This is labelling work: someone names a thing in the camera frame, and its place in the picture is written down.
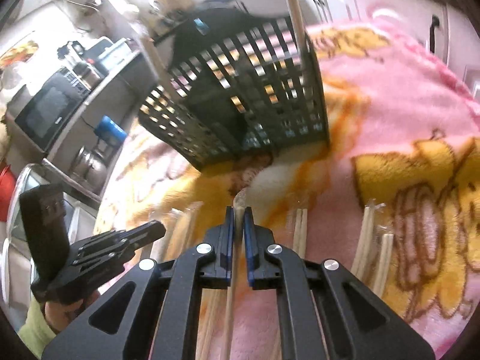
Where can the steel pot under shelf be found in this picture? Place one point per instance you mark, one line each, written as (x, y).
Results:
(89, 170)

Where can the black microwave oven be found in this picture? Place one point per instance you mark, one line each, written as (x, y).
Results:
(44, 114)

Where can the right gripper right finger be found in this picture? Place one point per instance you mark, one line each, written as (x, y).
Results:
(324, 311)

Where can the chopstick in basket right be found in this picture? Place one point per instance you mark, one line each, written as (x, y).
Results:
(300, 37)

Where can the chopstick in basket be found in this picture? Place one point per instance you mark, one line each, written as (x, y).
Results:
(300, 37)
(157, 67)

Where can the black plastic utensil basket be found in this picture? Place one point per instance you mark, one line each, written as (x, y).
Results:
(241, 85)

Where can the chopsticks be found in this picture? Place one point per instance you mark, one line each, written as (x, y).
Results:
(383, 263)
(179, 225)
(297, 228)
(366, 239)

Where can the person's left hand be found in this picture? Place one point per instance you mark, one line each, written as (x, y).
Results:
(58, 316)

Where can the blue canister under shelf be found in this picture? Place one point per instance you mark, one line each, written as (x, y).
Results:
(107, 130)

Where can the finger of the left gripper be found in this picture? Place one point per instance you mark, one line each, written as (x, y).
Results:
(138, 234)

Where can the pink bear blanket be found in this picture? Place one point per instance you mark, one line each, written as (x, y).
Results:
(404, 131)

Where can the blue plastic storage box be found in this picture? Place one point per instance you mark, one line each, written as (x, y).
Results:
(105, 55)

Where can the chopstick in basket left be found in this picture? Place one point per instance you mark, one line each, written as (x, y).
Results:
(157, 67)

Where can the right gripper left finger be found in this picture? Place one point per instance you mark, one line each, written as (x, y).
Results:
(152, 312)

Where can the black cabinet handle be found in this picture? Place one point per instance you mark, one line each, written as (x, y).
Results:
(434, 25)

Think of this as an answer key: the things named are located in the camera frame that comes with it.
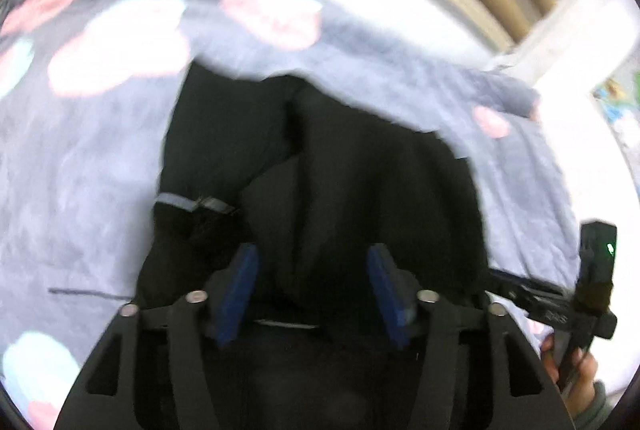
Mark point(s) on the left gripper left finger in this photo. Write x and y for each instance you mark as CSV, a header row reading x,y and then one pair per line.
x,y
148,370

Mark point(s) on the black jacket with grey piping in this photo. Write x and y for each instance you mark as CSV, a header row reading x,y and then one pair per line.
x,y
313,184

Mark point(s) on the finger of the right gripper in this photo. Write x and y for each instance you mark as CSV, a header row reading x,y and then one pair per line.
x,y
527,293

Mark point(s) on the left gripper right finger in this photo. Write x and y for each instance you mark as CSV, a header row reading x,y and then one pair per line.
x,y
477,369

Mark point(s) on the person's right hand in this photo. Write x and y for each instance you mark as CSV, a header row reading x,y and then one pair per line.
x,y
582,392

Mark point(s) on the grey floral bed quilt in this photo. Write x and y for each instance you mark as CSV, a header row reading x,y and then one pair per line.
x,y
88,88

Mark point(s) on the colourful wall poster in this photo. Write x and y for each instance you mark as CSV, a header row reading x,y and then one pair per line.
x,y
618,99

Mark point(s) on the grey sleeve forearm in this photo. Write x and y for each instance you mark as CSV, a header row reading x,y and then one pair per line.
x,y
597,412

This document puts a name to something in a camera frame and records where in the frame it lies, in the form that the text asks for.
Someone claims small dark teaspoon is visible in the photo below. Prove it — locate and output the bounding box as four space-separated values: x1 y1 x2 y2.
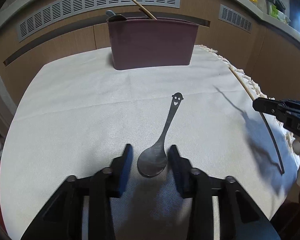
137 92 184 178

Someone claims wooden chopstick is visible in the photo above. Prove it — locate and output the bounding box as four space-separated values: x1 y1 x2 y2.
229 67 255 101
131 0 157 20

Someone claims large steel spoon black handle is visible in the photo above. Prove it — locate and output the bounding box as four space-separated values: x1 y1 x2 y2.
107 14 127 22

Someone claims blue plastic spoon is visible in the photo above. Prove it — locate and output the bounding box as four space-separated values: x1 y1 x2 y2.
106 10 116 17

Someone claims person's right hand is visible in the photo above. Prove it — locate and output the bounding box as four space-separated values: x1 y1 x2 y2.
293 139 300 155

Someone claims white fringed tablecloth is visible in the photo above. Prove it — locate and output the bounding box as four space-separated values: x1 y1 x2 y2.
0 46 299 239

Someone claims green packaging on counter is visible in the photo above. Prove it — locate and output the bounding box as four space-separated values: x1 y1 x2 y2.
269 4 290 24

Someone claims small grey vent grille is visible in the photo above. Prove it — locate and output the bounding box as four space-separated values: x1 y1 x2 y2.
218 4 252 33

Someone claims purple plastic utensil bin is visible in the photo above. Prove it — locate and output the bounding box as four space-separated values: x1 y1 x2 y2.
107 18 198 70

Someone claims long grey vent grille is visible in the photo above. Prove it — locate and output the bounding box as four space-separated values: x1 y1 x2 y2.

————

The task: Give back the material above exactly, but without its images.

Solution to the exercise:
This is labelling work: someone names a thing in the camera frame, and its place in the picture is written down.
Where can the steel pot under shelf be found in this picture? Place one point per instance you mark, one line each, written as (x, y).
Results:
(89, 170)

Where can the black microwave oven be found in this picture? Place one point per instance you mark, one line each, written as (x, y).
Results:
(44, 114)

Where can the right gripper right finger be found in this picture? Place one point per instance you mark, one line each, written as (x, y).
Results:
(324, 311)

Where can the chopstick in basket right be found in this picture? Place one point per instance you mark, one line each, written as (x, y).
Results:
(300, 37)

Where can the chopstick in basket be found in this picture? Place one point per instance you mark, one line each, written as (x, y).
Results:
(300, 37)
(157, 67)

Where can the black plastic utensil basket be found in this picture? Place one point per instance you mark, one line each, written as (x, y).
Results:
(241, 85)

Where can the chopsticks be found in this picture? Place one point per instance you mark, one line each, written as (x, y).
Results:
(383, 263)
(179, 225)
(297, 228)
(366, 239)

Where can the person's left hand be found in this picture? Place one point per instance you mark, one line each, written as (x, y).
Results:
(58, 316)

Where can the blue canister under shelf be found in this picture? Place one point per instance you mark, one line each, written as (x, y).
Results:
(107, 130)

Where can the finger of the left gripper be found in this picture? Place one point per instance you mark, one line each, written as (x, y).
Results:
(138, 234)

Where can the pink bear blanket be found in this picture? Place one point per instance you mark, one line each, written as (x, y).
Results:
(404, 131)

Where can the blue plastic storage box be found in this picture? Place one point per instance you mark, one line each, written as (x, y).
Results:
(105, 55)

Where can the chopstick in basket left be found in this picture? Place one point per instance you mark, one line each, written as (x, y).
Results:
(157, 67)

Where can the right gripper left finger be found in this picture? Place one point per instance you mark, one line each, written as (x, y).
Results:
(152, 312)

Where can the black cabinet handle be found in this picture? Place one point per instance you mark, one line each, written as (x, y).
Results:
(434, 25)

Think of this as an answer key: the things named are located in the camera frame that comes with it.
Mark point(s) on the left gripper left finger in this photo. Write x and y for each instance you mark as CSV, a header row reading x,y and then one pair per line.
x,y
148,370

Mark point(s) on the black jacket with grey piping in this photo. Write x and y for each instance you mark as CSV, a header row reading x,y and then one pair per line.
x,y
313,184

Mark point(s) on the finger of the right gripper in this photo. Write x and y for each instance you mark as CSV, a header row reading x,y and then one pair per line.
x,y
527,293

Mark point(s) on the left gripper right finger in this photo. Write x and y for each instance you mark as CSV, a header row reading x,y and then one pair per line.
x,y
477,369

Mark point(s) on the person's right hand in this photo. Write x and y for each instance you mark as CSV, a header row reading x,y and then one pair per line.
x,y
582,392

Mark point(s) on the grey floral bed quilt in this photo. Write x and y for each instance you mark as CSV, a header row reading x,y and then one pair per line.
x,y
88,88

Mark point(s) on the colourful wall poster in this photo. Write x and y for each instance you mark as CSV, a header row reading x,y and then one pair per line.
x,y
618,99

Mark point(s) on the grey sleeve forearm in this photo. Write x and y for each instance you mark as CSV, a header row reading x,y and then one pair per line.
x,y
597,412

This document puts a name to something in a camera frame and records where in the frame it lies, in the form that the text asks for.
Someone claims small dark teaspoon is visible in the photo below. Prove it — locate and output the bounding box as four space-separated values: x1 y1 x2 y2.
137 92 184 178

Someone claims wooden chopstick is visible in the photo above. Prove it — locate and output the bounding box as four space-separated values: x1 y1 x2 y2.
229 67 255 101
131 0 157 20

Someone claims large steel spoon black handle is visible in the photo above. Prove it — locate and output the bounding box as four space-separated values: x1 y1 x2 y2.
107 14 127 22

Someone claims blue plastic spoon is visible in the photo above. Prove it — locate and output the bounding box as four space-separated values: x1 y1 x2 y2.
106 10 116 17

Someone claims person's right hand is visible in the photo above. Prove it — locate and output the bounding box as four space-separated values: x1 y1 x2 y2.
293 139 300 155

Someone claims white fringed tablecloth is visible in the photo above. Prove it — locate and output the bounding box as four space-separated values: x1 y1 x2 y2.
0 46 299 239

Someone claims green packaging on counter is visible in the photo above. Prove it — locate and output the bounding box as four space-separated values: x1 y1 x2 y2.
269 4 290 24

Someone claims small grey vent grille is visible in the photo above. Prove it — locate and output the bounding box as four space-separated values: x1 y1 x2 y2.
218 4 252 33

Someone claims purple plastic utensil bin is visible in the photo above. Prove it — locate and output the bounding box as four space-separated values: x1 y1 x2 y2.
107 18 198 70

Someone claims long grey vent grille is visible in the photo above. Prove it — locate and output the bounding box as four space-separated values: x1 y1 x2 y2.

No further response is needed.